Well after about 4 nights of no sleep . . . she went manic! Full on! We stayed in that apartment for 7 days together as she went insane. I drank and watched. I wanted to take her to the hospital . . . but she’d become very smart and very manipulative. This wasn’t the sweet Jessie I knew! I was usually the talker . . . but now she did the talking and she talked circles around me. She’d go into a full blown fit of lunacy and then when I’d say, “Ok . . . that’s it! We’re going to the hospital!” She get all calm and start playing these mind games with me. I wasn’t sleeping! Day after day . . . . but unlike her who had droves and reserves of energy I just got deathly tired and unable to communicate with her in my despair and exhaustion! I’d run across the street and get vodka . . . it was the only way I could survive this. She had me wrapped around her middle finger . . . she played evil mind games! What had happened to my sweet Jessie?! She’d start to shriek over the loss of her child! She’d scream and sob. The neighbors complained . . . but in low income apartments when fights and violence happen all the time . . . people just don’t call the police. But they started to threaten it.

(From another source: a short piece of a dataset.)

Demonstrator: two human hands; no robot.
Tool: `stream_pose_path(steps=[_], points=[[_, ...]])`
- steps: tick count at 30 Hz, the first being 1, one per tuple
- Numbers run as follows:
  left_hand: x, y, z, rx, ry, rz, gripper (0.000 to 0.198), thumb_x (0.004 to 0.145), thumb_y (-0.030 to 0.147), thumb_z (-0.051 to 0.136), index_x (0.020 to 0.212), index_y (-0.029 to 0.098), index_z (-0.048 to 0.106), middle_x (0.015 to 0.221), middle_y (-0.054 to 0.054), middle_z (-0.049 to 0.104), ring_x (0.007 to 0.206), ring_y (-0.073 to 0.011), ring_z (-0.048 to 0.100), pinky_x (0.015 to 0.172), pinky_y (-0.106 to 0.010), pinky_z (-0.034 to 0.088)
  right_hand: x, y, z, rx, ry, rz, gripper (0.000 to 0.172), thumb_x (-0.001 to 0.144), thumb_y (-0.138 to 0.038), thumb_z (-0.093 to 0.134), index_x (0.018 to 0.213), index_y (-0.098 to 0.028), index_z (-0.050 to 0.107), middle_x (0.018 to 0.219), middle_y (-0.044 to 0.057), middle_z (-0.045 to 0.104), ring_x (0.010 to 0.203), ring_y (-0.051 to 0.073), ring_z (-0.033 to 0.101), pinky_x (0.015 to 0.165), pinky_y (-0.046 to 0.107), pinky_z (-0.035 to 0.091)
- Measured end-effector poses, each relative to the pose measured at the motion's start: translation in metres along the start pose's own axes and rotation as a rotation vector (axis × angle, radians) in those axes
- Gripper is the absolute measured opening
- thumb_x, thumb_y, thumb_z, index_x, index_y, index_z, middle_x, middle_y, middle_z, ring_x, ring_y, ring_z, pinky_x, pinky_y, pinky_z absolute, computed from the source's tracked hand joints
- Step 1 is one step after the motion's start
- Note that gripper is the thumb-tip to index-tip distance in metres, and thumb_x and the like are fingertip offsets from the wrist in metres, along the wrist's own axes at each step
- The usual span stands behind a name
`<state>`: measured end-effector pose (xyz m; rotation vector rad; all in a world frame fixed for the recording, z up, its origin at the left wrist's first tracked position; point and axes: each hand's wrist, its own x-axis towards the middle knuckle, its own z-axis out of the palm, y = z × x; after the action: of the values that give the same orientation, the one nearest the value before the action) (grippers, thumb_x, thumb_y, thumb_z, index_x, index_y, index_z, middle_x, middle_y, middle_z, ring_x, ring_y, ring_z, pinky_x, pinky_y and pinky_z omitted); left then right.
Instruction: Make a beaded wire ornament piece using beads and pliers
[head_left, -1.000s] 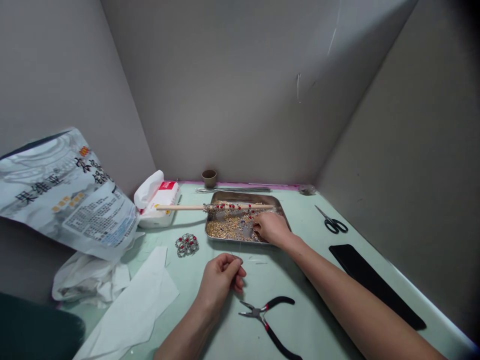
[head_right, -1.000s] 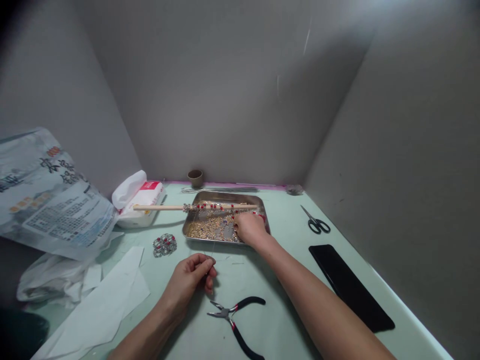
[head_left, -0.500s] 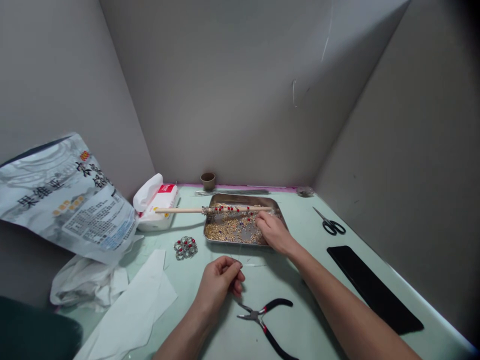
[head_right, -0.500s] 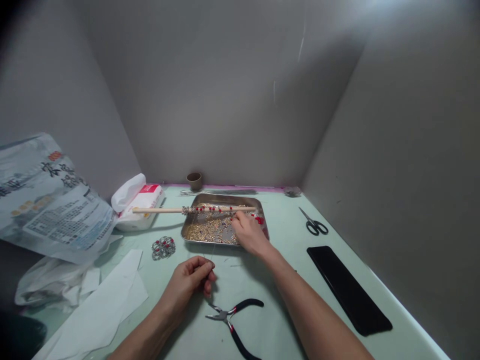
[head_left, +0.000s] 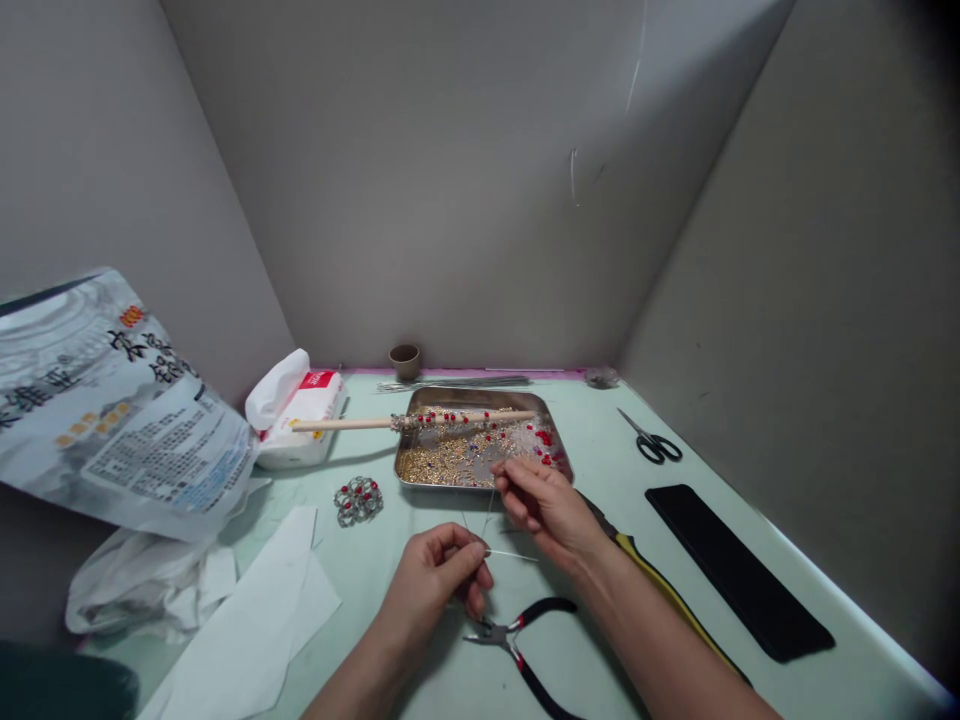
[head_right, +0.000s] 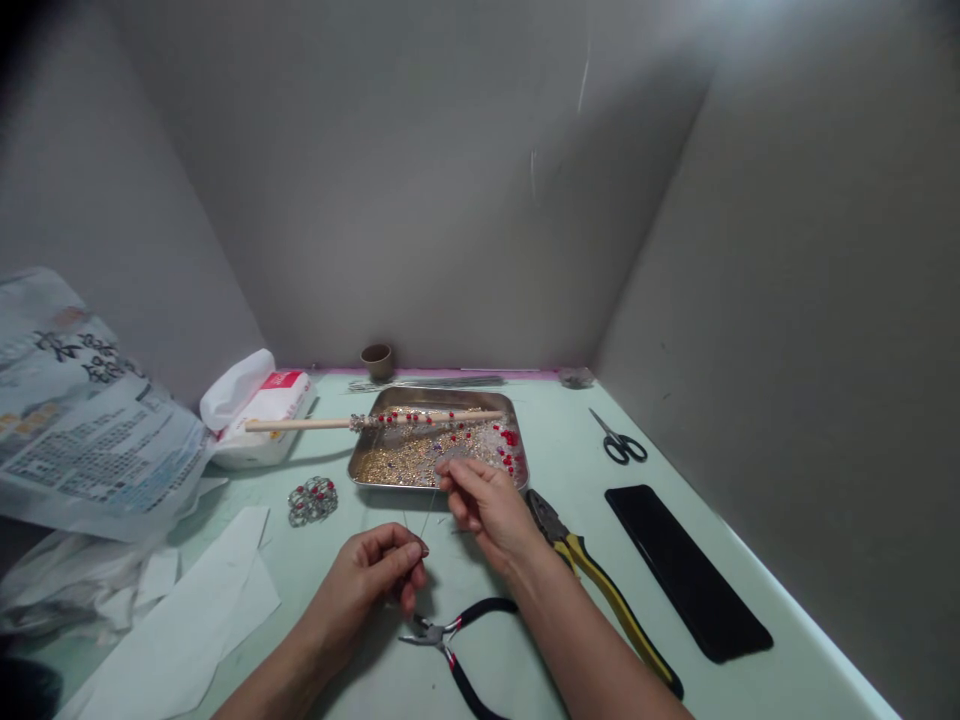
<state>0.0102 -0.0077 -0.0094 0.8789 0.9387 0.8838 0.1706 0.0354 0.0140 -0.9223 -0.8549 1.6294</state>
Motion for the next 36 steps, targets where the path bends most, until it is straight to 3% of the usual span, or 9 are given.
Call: stream_pose_path(steps=[21,27,36], points=[[0.001,-0.003,-0.001,-0.004,0.002,0.006,0.030,0.069,0.038,0.074,0.070,0.012,0.059,0.057,-0.004,0.064,0.040,-0.0096,0.053,0.042,-0.022,0.041,-0.001,0.004,0.001,0.010,-0.005,-0.003,0.031,0.065,-0.039,0.078,0.084,-0.016,0.069,0.071,-0.002,0.058,0.042,0.001,0.033,0.038,0.017,0.014],[0.001,-0.002,-0.001,0.041,0.015,0.002,0.030,0.068,0.038,0.074,0.070,0.012,0.059,0.056,-0.004,0.063,0.039,-0.0088,0.052,0.043,-0.022,0.040,-0.003,-0.001,0.000,-0.123,0.006,-0.053,0.030,0.068,-0.039,0.074,0.087,-0.016,0.069,0.063,-0.003,0.055,0.044,0.004,0.034,0.040,0.018,0.015],[0.001,-0.002,0.000,0.064,0.040,0.054,0.029,0.073,0.039,0.070,0.077,0.013,0.059,0.062,-0.002,0.060,0.042,-0.0079,0.049,0.042,-0.022,0.042,-0.005,-0.005,-0.006,-0.355,-0.065,-0.113,0.026,0.076,-0.038,0.068,0.093,-0.019,0.071,0.061,-0.004,0.052,0.051,0.006,0.039,0.050,0.021,0.027]])
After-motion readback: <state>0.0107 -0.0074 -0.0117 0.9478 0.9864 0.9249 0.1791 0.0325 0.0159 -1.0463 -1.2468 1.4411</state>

I was cracking myself . . . I was losing it. I couldn’t keep up with her. I’d finally fall asleep and she’d shake me awake and want to talk about what seemed like reasonable subjects . . . politics for instance . . . but then the conspiracy theories started and it was obvious she was way far gone. Jessie didn’t smoke . . . but all of a sudden she was chain smoking. She’d head out to the store and I’d drag myself out of bed and follow her to make sure nothing happened to her. It also gave me an opportunity to pick up more vodka. It was the only thing keeping me sane. It just got weirder and weirder! There was no shutting her down! Day after day! Finally the police came . . . she went off on them! She went ballistic! Gentle Jessie! She attacked them! That was it . . . they hauled her away. They took her to Harborview and from there they transferred her to Fairfax mental hospital. She would not let me come see her there. So I stayed in her apartment and drank.

One evening she popped up. She had been released. It had been about 20 days. She was stable. But she was done with me. She said, “They told me at the hospital that you weren’t very good for me. And I think they are right.” I stumbled up from my 20 day drunken stupor and began to gather my things. I knew she was right. I left her place and went across the street and got me a pint of monarch vodka. I took it back to my parent’s house . . . I had nowhere else to go. I crawled into bed, put Gram Parsons on the record player, and started to drink. I’ve never seen Jessie again.